* **What to do**
The expected output is a verbatim reprint of the lines from the beginning of the data that follows through the line that contains "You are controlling".

* **Dataset section**

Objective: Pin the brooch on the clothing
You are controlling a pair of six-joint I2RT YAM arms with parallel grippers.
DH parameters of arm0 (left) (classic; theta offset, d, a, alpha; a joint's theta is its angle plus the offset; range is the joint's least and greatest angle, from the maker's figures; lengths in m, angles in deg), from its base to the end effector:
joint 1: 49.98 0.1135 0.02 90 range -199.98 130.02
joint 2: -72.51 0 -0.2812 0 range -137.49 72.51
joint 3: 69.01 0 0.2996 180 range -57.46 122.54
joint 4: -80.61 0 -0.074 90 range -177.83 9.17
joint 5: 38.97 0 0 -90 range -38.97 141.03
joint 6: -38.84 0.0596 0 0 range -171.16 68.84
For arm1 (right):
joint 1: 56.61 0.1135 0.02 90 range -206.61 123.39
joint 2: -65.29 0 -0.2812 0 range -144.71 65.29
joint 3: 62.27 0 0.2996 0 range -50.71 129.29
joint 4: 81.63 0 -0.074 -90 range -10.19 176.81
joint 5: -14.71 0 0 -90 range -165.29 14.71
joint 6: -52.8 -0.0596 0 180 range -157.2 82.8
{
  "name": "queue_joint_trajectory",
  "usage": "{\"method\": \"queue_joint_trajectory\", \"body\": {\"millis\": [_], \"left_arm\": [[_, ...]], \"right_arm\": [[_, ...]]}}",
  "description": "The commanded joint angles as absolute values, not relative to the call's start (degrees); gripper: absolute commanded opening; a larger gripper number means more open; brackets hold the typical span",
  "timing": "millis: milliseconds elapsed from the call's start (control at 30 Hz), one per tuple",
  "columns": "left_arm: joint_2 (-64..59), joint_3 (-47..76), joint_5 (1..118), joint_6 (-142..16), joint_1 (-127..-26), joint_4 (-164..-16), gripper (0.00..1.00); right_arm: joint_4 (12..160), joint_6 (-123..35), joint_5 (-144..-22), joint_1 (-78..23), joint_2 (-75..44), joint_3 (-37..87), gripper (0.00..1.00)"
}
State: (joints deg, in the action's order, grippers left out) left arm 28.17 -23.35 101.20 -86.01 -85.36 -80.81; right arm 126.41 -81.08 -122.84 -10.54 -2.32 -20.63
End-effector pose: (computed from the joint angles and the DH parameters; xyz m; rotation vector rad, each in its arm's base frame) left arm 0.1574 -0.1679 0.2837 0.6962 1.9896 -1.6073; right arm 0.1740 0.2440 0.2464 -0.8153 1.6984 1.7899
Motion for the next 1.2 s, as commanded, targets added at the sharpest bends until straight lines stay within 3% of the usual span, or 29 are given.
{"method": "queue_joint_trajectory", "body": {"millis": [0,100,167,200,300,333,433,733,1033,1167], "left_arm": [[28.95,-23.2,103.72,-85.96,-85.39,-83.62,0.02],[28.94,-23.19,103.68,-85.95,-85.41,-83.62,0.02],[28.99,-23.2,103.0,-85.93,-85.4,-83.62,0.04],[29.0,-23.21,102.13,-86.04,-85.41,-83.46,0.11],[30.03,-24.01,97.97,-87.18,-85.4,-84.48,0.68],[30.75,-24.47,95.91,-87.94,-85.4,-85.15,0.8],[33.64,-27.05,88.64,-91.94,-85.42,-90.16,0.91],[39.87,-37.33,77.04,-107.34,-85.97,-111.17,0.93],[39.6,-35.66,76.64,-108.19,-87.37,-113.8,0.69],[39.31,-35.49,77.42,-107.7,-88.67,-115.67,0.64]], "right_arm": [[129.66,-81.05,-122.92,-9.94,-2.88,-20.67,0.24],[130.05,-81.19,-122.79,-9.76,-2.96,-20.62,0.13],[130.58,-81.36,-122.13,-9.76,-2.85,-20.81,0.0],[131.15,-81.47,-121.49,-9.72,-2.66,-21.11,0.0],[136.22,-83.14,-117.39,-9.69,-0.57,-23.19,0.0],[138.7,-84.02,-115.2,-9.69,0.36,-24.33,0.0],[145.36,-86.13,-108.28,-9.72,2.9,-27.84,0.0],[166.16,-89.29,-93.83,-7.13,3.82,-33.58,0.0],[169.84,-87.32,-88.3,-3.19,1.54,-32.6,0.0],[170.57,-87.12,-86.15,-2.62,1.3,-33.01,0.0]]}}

* **Task answer**
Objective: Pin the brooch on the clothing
You are controlling a pair of six-joint I2RT YAM arms with parallel grippers.

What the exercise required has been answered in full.